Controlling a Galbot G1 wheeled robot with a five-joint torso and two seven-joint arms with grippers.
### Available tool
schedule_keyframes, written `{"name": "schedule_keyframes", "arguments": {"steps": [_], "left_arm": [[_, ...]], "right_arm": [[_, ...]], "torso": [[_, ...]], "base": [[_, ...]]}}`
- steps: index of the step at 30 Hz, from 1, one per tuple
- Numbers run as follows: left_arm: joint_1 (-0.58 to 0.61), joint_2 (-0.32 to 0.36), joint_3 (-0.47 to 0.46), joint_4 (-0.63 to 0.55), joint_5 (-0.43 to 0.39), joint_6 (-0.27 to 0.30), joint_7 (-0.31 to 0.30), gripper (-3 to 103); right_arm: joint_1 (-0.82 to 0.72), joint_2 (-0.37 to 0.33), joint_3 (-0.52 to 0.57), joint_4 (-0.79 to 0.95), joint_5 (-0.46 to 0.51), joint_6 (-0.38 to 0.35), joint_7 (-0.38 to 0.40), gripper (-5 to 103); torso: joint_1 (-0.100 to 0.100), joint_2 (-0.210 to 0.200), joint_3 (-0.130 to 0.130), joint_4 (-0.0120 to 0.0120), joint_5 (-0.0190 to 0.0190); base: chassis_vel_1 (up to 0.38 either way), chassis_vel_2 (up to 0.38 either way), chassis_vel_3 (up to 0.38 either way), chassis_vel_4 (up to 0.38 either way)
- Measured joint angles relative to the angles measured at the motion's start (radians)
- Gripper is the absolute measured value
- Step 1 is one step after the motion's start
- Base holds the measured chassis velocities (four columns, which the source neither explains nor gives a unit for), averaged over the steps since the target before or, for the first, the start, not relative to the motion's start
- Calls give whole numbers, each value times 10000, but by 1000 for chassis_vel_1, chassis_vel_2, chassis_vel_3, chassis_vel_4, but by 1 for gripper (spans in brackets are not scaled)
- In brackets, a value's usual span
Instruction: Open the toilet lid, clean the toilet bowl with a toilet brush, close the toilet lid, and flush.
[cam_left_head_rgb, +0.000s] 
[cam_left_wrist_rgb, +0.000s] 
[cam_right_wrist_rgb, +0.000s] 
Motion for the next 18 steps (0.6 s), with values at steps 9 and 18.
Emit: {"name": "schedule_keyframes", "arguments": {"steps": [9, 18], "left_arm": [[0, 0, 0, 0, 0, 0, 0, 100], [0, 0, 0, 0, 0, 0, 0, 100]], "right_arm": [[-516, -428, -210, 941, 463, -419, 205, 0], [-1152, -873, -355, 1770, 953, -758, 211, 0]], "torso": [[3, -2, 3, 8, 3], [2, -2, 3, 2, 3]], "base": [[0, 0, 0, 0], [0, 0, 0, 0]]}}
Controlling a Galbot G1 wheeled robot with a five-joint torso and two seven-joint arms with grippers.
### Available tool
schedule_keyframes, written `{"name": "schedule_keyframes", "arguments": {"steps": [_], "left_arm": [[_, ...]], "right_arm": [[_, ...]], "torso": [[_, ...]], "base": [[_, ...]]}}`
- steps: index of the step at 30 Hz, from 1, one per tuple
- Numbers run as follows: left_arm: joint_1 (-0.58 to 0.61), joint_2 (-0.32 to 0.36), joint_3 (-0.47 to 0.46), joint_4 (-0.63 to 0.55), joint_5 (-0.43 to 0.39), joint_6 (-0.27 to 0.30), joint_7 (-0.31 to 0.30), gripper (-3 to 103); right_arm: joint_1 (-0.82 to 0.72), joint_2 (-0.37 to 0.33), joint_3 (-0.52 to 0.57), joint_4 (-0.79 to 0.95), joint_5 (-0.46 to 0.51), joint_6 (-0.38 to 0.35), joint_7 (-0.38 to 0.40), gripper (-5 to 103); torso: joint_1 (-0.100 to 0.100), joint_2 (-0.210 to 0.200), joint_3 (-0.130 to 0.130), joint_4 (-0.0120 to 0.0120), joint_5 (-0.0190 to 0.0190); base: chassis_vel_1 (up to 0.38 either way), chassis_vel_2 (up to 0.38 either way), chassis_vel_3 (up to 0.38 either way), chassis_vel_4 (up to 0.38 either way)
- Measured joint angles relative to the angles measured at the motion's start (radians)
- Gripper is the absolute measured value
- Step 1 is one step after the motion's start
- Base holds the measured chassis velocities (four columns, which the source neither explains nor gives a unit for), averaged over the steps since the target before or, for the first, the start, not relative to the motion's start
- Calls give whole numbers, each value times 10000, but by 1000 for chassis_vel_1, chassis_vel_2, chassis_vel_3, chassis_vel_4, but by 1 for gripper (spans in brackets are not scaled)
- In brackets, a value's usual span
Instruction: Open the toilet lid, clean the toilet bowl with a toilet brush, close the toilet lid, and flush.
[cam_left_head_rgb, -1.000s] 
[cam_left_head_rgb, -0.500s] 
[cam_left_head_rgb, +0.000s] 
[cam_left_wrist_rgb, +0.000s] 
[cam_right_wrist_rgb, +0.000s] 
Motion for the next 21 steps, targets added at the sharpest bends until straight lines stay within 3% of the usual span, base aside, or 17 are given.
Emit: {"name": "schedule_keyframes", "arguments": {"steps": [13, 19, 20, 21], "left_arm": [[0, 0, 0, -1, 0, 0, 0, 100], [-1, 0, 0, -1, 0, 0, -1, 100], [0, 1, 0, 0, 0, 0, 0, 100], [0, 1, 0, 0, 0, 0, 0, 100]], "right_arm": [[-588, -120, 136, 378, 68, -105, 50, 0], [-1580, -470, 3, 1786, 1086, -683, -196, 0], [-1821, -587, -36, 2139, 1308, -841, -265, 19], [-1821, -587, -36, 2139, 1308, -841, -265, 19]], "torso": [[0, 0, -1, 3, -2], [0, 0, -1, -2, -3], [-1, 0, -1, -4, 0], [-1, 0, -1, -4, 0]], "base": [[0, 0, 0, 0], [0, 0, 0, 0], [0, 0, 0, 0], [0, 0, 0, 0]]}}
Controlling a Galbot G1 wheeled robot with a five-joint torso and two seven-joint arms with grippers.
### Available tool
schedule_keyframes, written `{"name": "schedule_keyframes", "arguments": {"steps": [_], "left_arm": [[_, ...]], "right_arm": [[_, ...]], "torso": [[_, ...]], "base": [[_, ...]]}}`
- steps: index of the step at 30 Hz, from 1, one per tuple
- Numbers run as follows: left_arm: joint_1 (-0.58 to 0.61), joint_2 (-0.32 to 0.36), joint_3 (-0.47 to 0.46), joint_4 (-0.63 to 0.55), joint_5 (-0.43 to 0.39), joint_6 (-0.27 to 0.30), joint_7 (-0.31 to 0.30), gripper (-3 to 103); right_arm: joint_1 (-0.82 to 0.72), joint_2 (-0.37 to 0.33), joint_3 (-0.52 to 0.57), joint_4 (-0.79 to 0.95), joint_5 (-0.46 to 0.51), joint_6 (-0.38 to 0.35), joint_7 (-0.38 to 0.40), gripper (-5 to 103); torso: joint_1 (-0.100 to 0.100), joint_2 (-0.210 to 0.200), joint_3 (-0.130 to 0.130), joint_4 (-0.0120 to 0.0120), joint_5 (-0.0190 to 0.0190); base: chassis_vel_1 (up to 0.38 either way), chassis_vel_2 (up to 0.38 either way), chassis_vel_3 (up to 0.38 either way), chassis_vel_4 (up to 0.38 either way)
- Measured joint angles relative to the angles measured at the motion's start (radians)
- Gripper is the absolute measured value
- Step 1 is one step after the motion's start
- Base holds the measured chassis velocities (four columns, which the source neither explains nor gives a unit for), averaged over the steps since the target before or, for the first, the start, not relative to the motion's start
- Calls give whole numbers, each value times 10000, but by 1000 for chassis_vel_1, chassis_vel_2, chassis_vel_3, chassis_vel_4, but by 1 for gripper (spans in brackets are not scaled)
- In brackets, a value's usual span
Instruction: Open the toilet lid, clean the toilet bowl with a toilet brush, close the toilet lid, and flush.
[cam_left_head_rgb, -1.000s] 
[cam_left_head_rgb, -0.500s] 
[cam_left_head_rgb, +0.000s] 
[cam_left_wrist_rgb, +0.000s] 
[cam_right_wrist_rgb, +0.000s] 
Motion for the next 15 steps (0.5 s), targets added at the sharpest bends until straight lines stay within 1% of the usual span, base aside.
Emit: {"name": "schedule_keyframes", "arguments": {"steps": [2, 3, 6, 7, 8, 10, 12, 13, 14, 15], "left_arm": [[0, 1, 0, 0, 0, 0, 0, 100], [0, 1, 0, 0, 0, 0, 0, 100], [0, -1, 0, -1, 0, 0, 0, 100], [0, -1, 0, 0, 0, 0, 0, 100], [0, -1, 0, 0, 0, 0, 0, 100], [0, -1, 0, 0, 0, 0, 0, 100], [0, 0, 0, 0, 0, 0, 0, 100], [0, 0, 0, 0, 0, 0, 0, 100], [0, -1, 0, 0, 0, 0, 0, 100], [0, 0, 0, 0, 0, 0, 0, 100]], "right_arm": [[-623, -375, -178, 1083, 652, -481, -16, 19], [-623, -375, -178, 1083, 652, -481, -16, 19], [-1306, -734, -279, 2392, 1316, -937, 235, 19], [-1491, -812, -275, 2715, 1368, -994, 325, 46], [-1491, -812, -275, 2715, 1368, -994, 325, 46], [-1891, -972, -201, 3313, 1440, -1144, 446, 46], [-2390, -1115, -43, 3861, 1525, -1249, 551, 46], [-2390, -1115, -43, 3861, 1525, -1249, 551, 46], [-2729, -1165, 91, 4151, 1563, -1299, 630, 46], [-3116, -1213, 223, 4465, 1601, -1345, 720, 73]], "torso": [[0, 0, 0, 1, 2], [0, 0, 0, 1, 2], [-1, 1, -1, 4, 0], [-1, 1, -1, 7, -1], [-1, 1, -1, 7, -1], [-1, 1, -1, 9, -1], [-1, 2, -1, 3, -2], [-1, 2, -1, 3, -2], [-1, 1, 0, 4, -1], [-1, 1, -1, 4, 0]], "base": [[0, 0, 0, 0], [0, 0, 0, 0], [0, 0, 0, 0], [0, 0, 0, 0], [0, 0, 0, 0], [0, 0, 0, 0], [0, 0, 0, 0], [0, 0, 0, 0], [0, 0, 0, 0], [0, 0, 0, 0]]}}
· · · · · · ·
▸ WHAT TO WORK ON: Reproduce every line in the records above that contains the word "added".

▸ YOUR SOLUTION:
Motion for the next 21 steps, targets added at the sharpest bends until straight lines stay within 3% of the usual span, base aside, or 17 are given.
Motion for the next 15 steps (0.5 s), targets added at the sharpest bends until straight lines stay within 1% of the usual span, base aside.

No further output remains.